Re: [GSoC 2026] - B-tree Index Bloat Reduction - Approach & Questions

From: Salma El-Sayed <salmasayed182003(at)gmail(dot)com>
To: Matthias van de Meent <boekewurm+postgres(at)gmail(dot)com>
Cc: pgsql-hackers(at)postgresql(dot)org
Subject: Re: [GSoC 2026] - B-tree Index Bloat Reduction - Approach & Questions
Date: 2026-06-11 17:25:10
Message-ID: CANBEAPGZgcQX41zUYfPr0e1+G6SpEFHq2Ym2HVzxy5VA=nBhLw@mail.gmail.com
Views: Whole Thread | Raw Message | Download mbox | Resend email
Thread:
Lists: pgsql-hackers

Hi Matthias,

Thanks for your email and these detailed answers and questions.
Apologies for the delayed response, I am right in the middle of my
university final exams right now.

I am actively using your feedback to shape the design plan, but I
wanted to go ahead and address a couple of your specific questions
regarding BTP_MERGED_AWAY pages:

> b.
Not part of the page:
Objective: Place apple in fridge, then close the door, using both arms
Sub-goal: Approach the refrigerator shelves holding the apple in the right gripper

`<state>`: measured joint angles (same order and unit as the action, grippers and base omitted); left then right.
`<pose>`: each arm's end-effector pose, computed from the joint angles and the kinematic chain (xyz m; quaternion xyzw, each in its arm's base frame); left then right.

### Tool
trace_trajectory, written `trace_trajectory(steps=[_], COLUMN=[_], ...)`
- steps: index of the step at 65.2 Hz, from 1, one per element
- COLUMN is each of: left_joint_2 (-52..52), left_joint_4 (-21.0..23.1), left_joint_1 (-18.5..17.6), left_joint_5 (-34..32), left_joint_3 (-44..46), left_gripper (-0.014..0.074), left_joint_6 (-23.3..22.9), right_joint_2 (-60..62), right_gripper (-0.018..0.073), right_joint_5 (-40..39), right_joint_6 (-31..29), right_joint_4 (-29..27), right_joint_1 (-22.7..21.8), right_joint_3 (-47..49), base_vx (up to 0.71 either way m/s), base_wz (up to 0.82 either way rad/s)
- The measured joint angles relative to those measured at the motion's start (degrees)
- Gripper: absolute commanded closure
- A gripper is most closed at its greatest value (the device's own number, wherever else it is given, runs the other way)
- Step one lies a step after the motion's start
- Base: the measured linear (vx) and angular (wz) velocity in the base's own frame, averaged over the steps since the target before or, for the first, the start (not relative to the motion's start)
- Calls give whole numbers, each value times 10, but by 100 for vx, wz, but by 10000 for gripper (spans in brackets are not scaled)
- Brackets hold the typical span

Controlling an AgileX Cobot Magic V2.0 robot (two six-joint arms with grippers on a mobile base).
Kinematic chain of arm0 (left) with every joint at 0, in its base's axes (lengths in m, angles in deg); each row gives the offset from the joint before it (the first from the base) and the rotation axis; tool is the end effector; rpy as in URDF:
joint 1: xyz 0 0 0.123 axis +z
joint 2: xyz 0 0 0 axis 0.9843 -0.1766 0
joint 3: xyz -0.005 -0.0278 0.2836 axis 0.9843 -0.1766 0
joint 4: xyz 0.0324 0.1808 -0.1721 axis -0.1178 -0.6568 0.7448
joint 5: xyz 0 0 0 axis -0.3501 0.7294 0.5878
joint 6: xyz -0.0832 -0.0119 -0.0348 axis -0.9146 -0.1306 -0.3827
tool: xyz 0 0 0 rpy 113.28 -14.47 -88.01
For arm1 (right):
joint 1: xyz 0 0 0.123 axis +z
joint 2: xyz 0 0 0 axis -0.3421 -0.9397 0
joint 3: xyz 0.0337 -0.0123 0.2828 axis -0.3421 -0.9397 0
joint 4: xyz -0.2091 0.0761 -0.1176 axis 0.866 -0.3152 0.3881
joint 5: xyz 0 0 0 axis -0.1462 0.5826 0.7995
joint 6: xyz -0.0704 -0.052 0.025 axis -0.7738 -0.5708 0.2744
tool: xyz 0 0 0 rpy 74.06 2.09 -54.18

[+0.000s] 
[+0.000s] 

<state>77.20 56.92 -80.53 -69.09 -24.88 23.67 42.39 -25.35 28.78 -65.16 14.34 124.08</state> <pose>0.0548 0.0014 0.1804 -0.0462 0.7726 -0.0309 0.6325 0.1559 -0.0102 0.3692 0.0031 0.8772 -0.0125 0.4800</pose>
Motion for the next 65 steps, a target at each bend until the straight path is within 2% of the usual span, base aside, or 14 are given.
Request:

Deleting a BTP_MERGED_AWAY page
> BTP_MERGED_AWAY pages keep a copy of their old tuples around,
> which you mention are used by backward scans. This means its contents
> must also be cleaned up by subsequent VACUUM runs, as the backwards
> IOS may otherwise return TIDs that have been recycled and recieved new
> indexed values. This cleanup can result in an empty page - which can
> happen earlier than the XID horizon in the MergeID. Does this design
> allow those pages to be reclaimed?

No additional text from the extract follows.